CHE NOIA ESSERE BELLI, CHE NOIA ESSERE FORTI

Mi diverto troppo a trovare similitudini fra l’argomento sport e la sfera affettiva, sono un po’ come le ciliegie che una tira l’altra e pertanto consentitemi questa breve freddura.

Si dice “che noia essere belli” e non è una frase del tutto buttata lì. Il “bello” o la “bella” non hanno il gusto della conquista o almeno non ce l’hanno nei termini di chi è meno bello. Troppo facile per chi è molto bello conquistare, quasi routine, scontato, meno entusiasmante che per chi non è così bello che per conquistare ne deve fare di cotte e di crude.

Non solo, ma anche visto dall’altra parte della barricata, da chi viene sedotto, personalmente mi sono sentito rapito in modo più potente da donne a prima vista non particolarmente attraenti che in un secondo tempo mostravano un fascino incredibile proprio dall’alto della loro normalità. La normalità ha un fascino indescrivibile. Troppo facile e scontato essere ammaliati da una donna avvenente. Non sorprende, non sconvolge e anche se come modo di dire si usa dire che “toglie il fiato” in realtà non toglie mai veramente il fiato perché quella che toglie davvero il fiato e seduce in modo irreparabile è quella di aspetto cosiddetto “normale” che non capisci assolutamente perché ti seduce ed è quello che ti fa diventare deficiente. Non prendiamo con connotati negativi questo “deficiente”. In realtà diventare deficiente in tal senso, perdere il controllo, non è proprio una brutta cosa ed è ciò a cui, sotto sotto, punta ogni donna verso l’uomo che vuole conquistare. La donna non è ammaliata dall’uomo reso disponibile da un bicchiere in più di vino ma da quello lucidissimo che però è inebetito dal fascino, almeno se l’obiettivo non è una serata di follia ma un qualcosa di più corposo.

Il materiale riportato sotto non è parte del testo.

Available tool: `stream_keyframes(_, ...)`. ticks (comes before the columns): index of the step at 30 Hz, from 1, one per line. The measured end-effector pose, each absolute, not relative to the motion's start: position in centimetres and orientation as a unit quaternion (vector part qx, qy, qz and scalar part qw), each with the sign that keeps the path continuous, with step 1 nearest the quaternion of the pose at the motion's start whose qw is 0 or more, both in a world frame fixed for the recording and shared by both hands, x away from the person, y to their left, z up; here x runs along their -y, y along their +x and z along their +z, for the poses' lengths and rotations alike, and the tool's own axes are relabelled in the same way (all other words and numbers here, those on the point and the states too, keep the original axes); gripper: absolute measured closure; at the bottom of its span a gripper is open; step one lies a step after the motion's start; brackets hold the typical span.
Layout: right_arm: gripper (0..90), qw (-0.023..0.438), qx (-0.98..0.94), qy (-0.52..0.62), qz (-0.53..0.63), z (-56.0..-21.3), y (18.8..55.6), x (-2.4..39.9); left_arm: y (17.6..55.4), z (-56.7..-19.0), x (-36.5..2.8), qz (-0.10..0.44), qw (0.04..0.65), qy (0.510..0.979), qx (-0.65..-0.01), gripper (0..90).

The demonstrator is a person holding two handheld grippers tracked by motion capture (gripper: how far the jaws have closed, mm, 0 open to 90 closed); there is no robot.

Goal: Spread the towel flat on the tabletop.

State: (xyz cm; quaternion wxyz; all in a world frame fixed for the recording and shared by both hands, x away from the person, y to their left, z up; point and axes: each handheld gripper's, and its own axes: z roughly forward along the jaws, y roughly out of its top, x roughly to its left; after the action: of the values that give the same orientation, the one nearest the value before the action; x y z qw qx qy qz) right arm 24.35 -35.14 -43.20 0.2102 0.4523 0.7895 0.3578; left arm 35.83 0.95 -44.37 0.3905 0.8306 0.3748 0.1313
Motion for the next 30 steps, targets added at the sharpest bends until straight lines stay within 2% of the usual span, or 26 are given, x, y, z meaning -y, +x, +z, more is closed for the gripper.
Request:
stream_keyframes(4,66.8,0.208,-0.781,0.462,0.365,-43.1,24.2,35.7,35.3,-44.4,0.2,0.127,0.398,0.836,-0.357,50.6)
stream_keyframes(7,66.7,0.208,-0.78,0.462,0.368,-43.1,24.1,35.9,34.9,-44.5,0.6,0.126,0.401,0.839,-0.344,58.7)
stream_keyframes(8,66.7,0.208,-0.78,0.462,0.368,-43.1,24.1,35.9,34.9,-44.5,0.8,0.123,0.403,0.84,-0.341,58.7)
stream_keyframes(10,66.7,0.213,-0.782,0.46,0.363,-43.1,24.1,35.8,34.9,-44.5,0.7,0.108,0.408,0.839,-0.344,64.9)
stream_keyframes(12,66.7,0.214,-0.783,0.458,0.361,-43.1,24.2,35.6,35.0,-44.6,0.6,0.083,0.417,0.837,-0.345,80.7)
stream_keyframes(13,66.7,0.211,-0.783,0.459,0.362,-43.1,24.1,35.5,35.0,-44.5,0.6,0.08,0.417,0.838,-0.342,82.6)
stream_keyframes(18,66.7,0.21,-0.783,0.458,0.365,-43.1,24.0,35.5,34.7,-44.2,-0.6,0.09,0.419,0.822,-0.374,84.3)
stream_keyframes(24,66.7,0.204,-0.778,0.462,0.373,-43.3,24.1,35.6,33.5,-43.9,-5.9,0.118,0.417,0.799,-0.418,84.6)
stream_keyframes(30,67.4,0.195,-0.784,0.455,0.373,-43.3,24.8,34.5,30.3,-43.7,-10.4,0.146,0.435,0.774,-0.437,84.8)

Pertanto il fascino della normalità, dell’inspiegabile, della sorpresa che disorienta, perché la bellezza è fin troppo spiegabile ed è certamente interessante ma non butta fuori strada.

La similitudine con lo sport è fin troppo scontata, nemmeno da scrivere. Il Verona dello scudetto, la squadra più normale che ci possa essere. Eppure talmente normale da vincere lo scudetto con cinque punti di distacco sulla seconda che ancora adesso, dopo quarant’anni la gente non se lo sa spiegare. Tutti, non solo i tifosi del Verona.

E così quando riguardi qualche cosa epica di sport non riguardi il grande campione che vince in modo scontato ma l’atleta normale che vince in modo inaspettato. Il Willi Wuelbeck che vince da ragazzino, poi per dieci anni non vince più nulla e poi ancora, a fine carriera vince un titolo mondiale sugli 800 che nessuno l’avrebbe detto. Oppure se guardi Cassius Clay non lo guardi quando era il numero uno indiscusso ma quel giorno che doveva certamente prenderle a Kinshasa contro Foreman perché era decisamente uno scalino sotto ed invece vince lo stesso come in preda ad una magia più che spinto dal suo talento che era cosa di qualche anno prima.

Insomma il talento fa il talento e non sorprende più di tanto, sia il talento di una bella donna o quello di un grande campione, ma il normale quando va fuori dalle righe semina il panico e se è una donna ti fa diventare semplicemente deficiente se è uno sportivo ti lascia a bocca aperta proprio come se fosse una bella donna. Sono loro, dall’alto della loro normalità, che possono davvero sorprendere e, anche se per qualcuno non è facile da capire, dimostrano che la normalità ha un fascino ineguagliabile.